A prism measuring 5 ft tall with a triangular base whose sides measures 7 ft, 3 ft, and 9 ft. In the base, the distance from the 9 ft side to the opposite vertex is 2 ft.
so, what is it you want to know? Just FWIW, I doubt that the altitude as given is correct.
To find the volume of the prism, we need to multiply the area of the base by the height of the prism.
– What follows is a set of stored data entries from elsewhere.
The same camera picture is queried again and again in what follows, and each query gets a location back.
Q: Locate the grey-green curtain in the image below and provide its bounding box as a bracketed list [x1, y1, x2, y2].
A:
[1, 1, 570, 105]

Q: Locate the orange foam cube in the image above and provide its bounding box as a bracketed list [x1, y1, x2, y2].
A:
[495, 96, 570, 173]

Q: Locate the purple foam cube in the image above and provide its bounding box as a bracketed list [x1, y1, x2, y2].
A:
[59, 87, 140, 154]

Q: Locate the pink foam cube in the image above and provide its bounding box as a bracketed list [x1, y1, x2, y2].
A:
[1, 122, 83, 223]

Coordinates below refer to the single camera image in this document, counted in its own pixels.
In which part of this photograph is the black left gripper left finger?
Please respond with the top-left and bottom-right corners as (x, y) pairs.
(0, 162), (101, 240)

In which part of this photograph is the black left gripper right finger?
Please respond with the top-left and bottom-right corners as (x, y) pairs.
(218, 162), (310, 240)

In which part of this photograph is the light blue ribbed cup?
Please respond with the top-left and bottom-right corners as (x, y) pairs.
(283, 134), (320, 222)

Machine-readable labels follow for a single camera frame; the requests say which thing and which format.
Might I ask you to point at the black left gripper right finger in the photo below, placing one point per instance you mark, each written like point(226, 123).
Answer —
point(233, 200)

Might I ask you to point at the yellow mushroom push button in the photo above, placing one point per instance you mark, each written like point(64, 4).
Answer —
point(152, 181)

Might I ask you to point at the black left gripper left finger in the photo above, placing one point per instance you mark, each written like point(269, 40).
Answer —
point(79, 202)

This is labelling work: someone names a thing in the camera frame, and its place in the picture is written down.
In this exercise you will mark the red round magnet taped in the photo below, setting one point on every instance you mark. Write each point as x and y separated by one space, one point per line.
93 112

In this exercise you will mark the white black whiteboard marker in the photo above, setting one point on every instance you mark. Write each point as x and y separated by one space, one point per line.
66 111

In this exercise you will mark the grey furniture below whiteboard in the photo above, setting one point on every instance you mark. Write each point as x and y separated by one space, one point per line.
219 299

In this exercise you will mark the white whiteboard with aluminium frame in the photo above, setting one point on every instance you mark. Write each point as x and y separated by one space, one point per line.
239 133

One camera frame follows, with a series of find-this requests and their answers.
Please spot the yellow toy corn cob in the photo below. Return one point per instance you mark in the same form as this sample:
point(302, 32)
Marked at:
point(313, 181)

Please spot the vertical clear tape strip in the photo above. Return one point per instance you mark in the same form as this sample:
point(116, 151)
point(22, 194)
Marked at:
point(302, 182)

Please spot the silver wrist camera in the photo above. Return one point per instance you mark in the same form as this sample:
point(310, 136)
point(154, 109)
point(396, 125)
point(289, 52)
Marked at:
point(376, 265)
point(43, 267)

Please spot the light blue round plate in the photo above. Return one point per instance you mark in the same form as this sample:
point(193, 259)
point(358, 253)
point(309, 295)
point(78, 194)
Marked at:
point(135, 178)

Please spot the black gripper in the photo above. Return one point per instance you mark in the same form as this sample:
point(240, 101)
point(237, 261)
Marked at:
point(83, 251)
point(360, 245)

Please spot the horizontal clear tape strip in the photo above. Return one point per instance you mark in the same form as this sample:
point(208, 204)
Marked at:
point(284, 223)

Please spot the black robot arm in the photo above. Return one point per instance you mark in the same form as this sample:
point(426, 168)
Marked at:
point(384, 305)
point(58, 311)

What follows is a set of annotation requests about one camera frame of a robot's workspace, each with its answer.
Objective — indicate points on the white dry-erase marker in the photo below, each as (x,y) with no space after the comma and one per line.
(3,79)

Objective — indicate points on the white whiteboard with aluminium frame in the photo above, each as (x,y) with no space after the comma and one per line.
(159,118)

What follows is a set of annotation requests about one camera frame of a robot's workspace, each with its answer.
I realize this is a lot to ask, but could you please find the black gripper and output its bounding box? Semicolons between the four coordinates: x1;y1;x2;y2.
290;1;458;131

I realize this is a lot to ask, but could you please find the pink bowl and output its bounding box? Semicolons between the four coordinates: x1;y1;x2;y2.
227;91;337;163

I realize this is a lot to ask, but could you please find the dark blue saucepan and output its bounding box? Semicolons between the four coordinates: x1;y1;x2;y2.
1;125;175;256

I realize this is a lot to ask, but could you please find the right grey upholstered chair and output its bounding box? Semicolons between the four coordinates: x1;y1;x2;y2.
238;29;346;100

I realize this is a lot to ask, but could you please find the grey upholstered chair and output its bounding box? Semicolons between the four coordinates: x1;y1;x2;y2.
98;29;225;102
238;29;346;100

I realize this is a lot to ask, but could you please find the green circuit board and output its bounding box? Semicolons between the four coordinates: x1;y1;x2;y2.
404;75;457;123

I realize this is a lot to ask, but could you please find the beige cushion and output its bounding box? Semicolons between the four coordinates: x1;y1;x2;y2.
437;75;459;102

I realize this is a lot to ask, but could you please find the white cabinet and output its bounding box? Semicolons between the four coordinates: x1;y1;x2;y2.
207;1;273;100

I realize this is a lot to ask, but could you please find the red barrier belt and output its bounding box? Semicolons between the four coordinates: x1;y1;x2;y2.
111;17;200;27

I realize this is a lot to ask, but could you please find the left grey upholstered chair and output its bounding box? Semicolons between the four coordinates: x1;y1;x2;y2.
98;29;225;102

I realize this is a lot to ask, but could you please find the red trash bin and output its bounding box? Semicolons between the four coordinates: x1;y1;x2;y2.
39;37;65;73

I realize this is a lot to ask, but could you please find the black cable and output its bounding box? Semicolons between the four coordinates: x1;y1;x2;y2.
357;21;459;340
First, let's determine the area of the triangular base. We can use Heron's formula to find the area of a triangle given the lengths of its sides. Heron's formula states:
Area = √(s(s-a)(s-b)(s-c))
where 'a', 'b', and 'c' are the lengths of the sides of the triangle, and 's' is the semi-perimeter of the triangle.
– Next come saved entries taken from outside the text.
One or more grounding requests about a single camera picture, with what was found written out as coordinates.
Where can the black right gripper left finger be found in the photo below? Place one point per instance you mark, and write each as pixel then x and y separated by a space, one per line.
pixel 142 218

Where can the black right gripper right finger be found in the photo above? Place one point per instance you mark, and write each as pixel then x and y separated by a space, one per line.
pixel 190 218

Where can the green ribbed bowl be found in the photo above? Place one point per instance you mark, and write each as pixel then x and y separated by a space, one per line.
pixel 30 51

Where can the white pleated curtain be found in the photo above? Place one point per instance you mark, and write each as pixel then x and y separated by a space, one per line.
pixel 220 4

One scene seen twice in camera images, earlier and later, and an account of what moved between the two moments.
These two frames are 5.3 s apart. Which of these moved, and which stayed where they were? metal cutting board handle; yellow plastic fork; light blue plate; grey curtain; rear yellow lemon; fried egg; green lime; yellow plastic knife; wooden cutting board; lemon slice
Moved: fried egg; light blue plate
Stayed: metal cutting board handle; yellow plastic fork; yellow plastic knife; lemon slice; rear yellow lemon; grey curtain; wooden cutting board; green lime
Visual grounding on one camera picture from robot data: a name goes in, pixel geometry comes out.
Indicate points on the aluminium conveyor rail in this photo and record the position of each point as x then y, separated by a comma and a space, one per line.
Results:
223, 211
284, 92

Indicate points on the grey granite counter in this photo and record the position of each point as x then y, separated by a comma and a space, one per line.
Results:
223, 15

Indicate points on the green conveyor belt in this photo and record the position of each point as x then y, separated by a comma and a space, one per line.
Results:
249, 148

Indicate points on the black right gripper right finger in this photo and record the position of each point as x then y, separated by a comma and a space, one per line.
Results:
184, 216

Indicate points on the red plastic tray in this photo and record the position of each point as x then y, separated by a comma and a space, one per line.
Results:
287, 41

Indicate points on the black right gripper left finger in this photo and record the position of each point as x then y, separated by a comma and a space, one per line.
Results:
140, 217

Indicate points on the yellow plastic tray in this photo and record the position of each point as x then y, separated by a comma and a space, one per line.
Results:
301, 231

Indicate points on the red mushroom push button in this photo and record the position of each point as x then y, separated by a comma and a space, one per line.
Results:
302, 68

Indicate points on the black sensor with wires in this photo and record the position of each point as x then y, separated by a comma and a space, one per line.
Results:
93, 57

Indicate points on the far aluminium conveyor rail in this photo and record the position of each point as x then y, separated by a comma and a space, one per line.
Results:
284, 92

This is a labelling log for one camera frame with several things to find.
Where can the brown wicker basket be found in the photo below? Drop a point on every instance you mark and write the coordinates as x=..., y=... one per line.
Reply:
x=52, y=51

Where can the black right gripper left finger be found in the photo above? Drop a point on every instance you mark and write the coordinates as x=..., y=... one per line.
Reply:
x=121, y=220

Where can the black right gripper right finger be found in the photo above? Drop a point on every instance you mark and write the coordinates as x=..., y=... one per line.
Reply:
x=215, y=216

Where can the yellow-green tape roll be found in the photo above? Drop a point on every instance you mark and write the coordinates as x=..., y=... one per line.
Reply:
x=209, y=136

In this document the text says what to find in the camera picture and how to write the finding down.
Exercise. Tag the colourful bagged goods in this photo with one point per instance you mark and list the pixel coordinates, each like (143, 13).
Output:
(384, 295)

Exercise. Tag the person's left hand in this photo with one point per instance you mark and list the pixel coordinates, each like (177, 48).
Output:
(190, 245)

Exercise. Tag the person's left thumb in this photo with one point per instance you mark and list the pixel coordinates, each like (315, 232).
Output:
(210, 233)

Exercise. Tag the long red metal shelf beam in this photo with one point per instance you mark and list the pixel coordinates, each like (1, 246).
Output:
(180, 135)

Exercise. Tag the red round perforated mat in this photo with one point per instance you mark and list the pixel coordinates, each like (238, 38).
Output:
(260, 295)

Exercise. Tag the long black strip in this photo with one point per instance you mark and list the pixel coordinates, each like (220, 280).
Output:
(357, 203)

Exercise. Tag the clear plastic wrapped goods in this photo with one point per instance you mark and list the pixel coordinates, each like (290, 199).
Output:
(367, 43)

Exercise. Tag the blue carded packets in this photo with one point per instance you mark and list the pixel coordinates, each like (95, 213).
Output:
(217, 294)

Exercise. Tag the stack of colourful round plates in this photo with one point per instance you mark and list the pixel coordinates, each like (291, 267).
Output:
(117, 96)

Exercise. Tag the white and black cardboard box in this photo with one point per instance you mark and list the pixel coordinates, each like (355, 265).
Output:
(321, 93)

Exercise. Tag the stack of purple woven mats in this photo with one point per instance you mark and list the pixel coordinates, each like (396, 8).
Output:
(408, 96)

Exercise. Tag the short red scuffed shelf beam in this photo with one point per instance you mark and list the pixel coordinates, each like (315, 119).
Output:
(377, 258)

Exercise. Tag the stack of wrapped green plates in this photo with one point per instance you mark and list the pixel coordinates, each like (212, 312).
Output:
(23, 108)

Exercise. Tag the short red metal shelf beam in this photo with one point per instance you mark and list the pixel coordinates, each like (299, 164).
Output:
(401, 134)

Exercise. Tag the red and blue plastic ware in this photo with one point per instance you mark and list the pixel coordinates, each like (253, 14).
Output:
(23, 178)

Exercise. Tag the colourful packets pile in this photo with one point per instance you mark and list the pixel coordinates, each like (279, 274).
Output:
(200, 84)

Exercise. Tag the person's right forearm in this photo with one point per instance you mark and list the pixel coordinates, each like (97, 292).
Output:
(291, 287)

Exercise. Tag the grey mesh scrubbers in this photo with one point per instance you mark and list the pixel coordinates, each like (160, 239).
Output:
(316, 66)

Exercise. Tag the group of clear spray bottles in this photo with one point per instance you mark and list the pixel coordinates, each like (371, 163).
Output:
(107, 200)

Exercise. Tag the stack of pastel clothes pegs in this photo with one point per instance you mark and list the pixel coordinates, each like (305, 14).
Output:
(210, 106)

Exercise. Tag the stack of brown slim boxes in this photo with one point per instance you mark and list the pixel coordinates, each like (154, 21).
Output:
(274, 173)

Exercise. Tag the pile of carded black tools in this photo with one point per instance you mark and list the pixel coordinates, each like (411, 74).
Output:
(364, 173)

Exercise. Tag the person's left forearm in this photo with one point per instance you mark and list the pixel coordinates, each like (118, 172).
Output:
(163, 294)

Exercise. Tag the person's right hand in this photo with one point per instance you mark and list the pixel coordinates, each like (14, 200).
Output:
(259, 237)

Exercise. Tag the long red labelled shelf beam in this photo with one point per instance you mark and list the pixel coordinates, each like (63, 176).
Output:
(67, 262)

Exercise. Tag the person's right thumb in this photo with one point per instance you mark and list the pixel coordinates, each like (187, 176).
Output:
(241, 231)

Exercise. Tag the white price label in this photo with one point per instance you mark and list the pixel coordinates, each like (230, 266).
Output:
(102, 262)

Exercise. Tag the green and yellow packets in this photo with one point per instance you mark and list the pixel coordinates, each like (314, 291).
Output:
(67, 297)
In this case, 'a' is 7 ft, 'b' is 3 ft, and 'c' is 9 ft. We can calculate 's' as follows:
s = (a + b + c) / 2
s = (7 + 3 + 9) / 2
= 19 / 2
= 9.5 ft
Now we can use Heron's formula to find the area of the base:
Area = √(9.5(9.5-7)(9.5-3)(9.5-9))
Simplifying further:
Area = √(9.5 * 2.5 * 6.5 * 0.5)
= √(81.875)
≈ 9.05 ft^2 (rounded to two decimal places)
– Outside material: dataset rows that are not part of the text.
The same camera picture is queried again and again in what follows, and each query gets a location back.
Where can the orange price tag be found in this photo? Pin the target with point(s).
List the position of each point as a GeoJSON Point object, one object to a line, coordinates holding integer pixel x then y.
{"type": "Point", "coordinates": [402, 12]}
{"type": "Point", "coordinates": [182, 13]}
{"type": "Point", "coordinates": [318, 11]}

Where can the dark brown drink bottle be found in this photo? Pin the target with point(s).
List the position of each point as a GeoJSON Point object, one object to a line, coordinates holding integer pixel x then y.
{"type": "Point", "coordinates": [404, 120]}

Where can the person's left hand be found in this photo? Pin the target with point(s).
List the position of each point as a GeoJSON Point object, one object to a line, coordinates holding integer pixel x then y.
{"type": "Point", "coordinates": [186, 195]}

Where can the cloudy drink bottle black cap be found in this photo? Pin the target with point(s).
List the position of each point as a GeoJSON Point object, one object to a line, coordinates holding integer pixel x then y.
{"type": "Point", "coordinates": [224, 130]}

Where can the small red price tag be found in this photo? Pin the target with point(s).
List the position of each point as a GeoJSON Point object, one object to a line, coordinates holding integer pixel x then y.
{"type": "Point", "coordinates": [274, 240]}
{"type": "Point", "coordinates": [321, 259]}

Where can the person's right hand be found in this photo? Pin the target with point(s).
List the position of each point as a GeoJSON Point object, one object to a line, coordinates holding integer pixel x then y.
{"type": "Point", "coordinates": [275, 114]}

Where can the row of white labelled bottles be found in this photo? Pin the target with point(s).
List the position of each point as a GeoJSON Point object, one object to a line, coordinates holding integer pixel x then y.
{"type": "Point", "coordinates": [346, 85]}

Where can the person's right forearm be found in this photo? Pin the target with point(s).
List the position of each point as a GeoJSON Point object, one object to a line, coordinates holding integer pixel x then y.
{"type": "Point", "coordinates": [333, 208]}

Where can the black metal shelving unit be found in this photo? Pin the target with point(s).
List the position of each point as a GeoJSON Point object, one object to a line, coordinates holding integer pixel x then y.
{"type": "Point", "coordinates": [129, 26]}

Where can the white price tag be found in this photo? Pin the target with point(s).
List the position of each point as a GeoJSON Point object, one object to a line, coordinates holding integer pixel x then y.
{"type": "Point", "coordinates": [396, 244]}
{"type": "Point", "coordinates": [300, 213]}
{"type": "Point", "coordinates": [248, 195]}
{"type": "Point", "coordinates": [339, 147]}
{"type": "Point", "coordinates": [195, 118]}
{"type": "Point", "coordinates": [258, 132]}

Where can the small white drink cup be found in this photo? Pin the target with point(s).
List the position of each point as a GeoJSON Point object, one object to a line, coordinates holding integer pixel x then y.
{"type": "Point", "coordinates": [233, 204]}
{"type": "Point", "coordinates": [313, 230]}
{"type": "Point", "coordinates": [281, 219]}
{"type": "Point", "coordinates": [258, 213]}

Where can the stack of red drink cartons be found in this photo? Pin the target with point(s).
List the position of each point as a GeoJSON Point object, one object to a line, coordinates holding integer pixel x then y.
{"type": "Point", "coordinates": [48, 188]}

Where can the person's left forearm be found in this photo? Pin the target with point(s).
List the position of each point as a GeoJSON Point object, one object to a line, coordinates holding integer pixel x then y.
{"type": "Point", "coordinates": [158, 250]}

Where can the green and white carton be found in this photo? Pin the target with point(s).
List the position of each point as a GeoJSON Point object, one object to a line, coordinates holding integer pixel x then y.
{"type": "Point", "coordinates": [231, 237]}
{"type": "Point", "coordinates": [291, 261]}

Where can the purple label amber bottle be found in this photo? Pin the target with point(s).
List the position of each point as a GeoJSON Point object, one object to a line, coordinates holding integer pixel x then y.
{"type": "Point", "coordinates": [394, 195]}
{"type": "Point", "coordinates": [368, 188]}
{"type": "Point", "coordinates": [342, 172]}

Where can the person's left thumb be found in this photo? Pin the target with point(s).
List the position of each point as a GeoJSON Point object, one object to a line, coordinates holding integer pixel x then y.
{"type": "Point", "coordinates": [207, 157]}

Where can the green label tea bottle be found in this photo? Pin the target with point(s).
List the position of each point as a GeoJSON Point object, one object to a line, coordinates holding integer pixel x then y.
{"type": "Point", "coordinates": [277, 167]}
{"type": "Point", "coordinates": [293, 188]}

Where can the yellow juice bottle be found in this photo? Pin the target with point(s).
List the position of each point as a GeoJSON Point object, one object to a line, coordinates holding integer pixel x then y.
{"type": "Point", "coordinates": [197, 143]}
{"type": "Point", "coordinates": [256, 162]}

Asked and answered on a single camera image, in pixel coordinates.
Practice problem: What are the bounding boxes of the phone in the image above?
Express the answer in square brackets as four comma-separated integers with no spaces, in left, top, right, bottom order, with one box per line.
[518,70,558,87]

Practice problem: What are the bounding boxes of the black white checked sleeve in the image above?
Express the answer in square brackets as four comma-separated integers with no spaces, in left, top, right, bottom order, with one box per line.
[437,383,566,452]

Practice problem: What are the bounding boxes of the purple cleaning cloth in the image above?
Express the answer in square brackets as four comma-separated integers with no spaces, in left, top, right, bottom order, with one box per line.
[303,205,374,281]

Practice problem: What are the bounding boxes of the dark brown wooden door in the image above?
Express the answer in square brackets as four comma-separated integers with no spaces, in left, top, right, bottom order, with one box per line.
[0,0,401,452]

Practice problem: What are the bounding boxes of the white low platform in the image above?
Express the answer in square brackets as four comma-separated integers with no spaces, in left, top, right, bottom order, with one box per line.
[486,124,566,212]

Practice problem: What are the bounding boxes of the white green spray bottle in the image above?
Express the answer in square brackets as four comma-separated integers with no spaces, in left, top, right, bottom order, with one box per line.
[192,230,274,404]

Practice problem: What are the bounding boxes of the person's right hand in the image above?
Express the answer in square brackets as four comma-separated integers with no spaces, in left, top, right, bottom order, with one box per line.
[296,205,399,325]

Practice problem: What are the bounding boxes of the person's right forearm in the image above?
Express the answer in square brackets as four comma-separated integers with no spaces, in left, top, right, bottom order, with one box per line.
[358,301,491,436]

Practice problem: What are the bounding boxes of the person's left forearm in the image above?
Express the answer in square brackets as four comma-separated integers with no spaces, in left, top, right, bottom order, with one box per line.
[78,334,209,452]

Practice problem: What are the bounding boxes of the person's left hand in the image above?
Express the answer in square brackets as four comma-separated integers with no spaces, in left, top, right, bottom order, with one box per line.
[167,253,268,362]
Next, we need to find the height of the prism, which is given as 5 ft.
Finally, we can calculate the volume of the prism by multiplying the area of the base by the height:
Volume = Base Area * Height
= 9.05 ft^2 * 5 ft
≈ 45.25 ft^3 (rounded to two decimal places)
Therefore, the volume of the prism is approximately 45.25 cubic feet.